The reason why I love Roger Ebert is his glaring humanity in a profession that lends itself to writers who take a holier-than-thou attitude to watching movies. My problem with even many of the intelligent critics out there is that they watch a movie at an arm's length. So busy judging every little thing that they fail to see the big picture.
Roger dove into the feeling of a movie. He permitted himself to just go along for the ride and then turn on his brain after the movie and hash it over 17 ways to Sunday. I think that's what made him so unique. He didn't place himself above any movie he was about to see. He was equal to every experience.
As an avid reader of his, I can tell you that he made mistakes in plot details every once in awhile, but again, I would tie it to the fact that as a critic, because he didn't bring a holier-than-thou attitude to the movie that he was about to see, he was taking in the movie on a lot of different levels instead of being just a bean counter like most critics.
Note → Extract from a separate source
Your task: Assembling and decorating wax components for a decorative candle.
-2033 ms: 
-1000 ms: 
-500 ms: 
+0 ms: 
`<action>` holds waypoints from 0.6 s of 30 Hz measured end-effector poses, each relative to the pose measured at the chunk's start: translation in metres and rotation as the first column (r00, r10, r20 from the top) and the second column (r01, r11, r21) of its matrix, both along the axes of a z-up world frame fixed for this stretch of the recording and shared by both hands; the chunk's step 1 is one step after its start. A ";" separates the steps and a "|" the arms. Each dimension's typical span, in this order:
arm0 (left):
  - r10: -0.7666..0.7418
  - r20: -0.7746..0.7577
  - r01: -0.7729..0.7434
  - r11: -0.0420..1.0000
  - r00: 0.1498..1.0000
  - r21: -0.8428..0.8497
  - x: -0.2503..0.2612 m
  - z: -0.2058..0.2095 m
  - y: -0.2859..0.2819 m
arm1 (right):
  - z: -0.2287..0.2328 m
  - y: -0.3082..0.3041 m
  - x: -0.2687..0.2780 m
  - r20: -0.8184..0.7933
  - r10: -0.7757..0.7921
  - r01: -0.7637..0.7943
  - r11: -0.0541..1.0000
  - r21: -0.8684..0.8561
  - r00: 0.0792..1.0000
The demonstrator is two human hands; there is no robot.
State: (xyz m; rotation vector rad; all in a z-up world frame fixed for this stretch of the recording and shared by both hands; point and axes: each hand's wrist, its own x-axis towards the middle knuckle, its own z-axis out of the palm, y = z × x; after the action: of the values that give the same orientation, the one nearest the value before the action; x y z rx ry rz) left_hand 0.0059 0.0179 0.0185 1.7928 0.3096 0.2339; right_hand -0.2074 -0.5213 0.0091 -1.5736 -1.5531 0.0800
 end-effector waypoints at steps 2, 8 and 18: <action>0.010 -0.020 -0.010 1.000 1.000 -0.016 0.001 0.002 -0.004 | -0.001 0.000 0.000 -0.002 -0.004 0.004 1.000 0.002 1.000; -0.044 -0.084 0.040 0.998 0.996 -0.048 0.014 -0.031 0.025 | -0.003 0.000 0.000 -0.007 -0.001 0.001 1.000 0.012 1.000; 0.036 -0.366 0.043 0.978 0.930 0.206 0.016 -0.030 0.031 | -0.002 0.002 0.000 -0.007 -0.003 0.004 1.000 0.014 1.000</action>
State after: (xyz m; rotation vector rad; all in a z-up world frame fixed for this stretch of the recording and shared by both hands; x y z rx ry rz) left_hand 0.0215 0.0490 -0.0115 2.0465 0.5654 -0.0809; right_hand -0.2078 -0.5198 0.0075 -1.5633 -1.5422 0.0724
Roger was the most prolific film critic over the 46 years he wrote about the movies. There were some critics who came and went who were even more prolific over short bursts, but over the long haul, Roger was the "Iron Man" of his profession. When you write that much, there are bound to be more mistakes over time. He was a one-stop shop for decades in a field where almost every other publication around had at least 2 or 3 writers, while yearly movie guides like Leonard Maltin's had about half a dozen. All those publications make mistakes, too. It's natural when you're writing on deadline and writing as much as he did. When I think of a mistake he's made, I'll come back and post it here. Some of his mistakes are the totally forgivable mistakes you'd grant any writer because you can understand clearly how he made the mistake. I'll have to find it, but in one movie, a character said something to another character. He misnamed the character who was speaking, but as a reader it didn't matter to me because the point he was making was more about the character who heard it than the one who spoke it.
Big friggin' deal. Humans make mistakes. For the amount of words he wrote and for how effing sharp and funny he was, his accuracy was stellar.